The levitation principle of the magnet top is that when the magnet top is rotated, there is a force that the torque is created and does not sweep. This principle is used to float on a plate magnet having the same polarity, that is, repulsive force.

The device for supporting the globe is a method of making a "c" shaped device and supporting the globe in the space "c". In other words, the electromagnet is installed on the upper end of the device, the permanent magnet is installed on the globe, and the lifting height is adjusted using a sensor installed at the center of the electromagnet. Since the globe always has a force to fall down due to gravity, there is no horizontal force but only a vertical force, so it is a relatively simple device if only a vertical force is controlled using an electronic circuit.

However, such a conventional flotation device is not suitable as a device for levitation and display of various goods.

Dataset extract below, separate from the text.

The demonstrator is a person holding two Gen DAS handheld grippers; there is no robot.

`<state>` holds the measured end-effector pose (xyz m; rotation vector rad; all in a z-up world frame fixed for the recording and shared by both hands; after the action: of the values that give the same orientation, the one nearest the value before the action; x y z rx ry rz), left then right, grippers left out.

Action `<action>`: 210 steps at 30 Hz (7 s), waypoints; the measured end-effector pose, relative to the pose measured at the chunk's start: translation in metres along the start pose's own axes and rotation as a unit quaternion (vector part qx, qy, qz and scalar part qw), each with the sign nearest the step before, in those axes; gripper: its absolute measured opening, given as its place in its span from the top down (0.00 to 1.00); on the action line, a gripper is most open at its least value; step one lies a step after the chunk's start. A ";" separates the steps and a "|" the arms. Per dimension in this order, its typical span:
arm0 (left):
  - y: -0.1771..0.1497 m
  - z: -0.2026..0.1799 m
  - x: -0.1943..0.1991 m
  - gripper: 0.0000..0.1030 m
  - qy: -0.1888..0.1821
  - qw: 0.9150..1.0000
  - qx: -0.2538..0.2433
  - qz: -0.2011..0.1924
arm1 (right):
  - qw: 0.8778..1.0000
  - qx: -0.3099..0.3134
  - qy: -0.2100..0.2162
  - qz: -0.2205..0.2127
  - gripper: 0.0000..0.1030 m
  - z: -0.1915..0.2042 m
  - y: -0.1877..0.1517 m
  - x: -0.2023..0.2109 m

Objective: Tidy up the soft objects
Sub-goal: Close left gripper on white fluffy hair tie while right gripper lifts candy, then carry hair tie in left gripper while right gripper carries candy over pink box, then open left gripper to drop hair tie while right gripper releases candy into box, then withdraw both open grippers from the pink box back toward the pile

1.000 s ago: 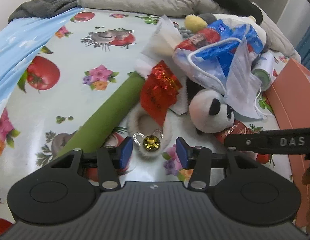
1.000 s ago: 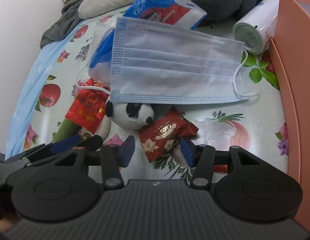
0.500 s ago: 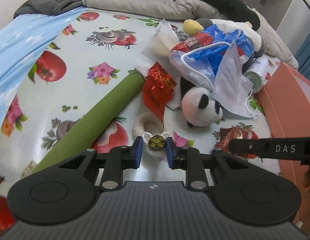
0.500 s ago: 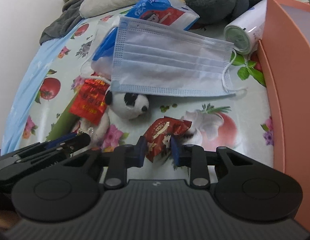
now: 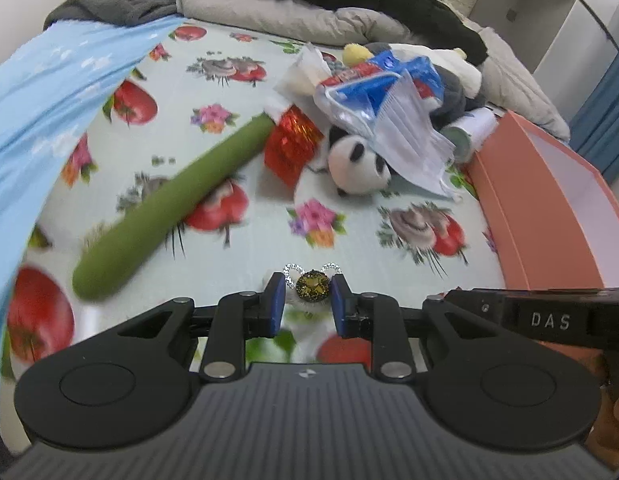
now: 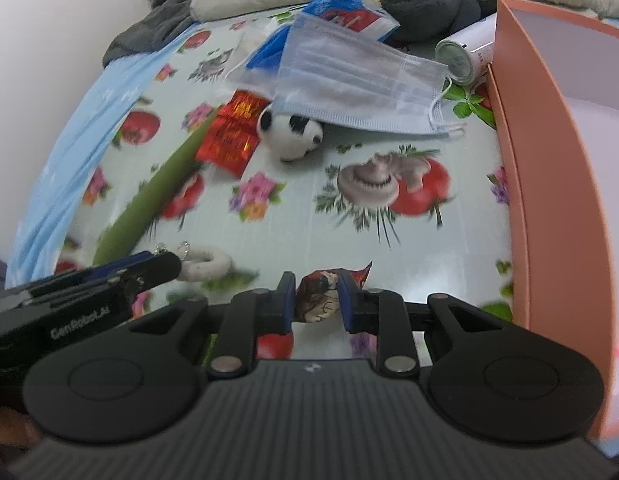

That is, such a conventional flotation device can only display and display only a specific product and a product having a specific condition, and is not suitable for displaying a variety of products (for example, cosmetics, mobile phones, notebooks, etc.) in the air to display to a user. Do.

One embodiment of the present invention provides a levitation battery device that can be displayed to the user by floating the goods, industrial products or toys applied thereto in the air.

One embodiment of the present invention provides a levitation battery device that can be displayed to the user by freely adjusting the levitation height, such as goods, industrial products or toys applied thereto.

One embodiment of the present invention provides a levitation display device that can be displayed to the user by rotating in the state of supporting the goods, industrial products or toys applied thereto in the air.

Levitation display device according to an embodiment of the present invention includes a base member having a space therein; A height adjusting member comprising a permanent magnet provided in a center of an inner space of the base member, a core having a hole having a predetermined size on an upper side surrounding the periphery of the permanent magnet, and a wire wound around the core; And a support member spaced apart from the base member in an upward direction.

A magnetizable base plate is attached to the lower surface of the base member and the height adjustment member.

A sensor for sensing a distance between the height adjustment member and the support member is further provided between the height adjustment member and the support member. A control unit for controlling the height of the support member by adjusting the current direction or voltage flowing through the wire of the electromagnet according to the value sensed by the sensor is further provided.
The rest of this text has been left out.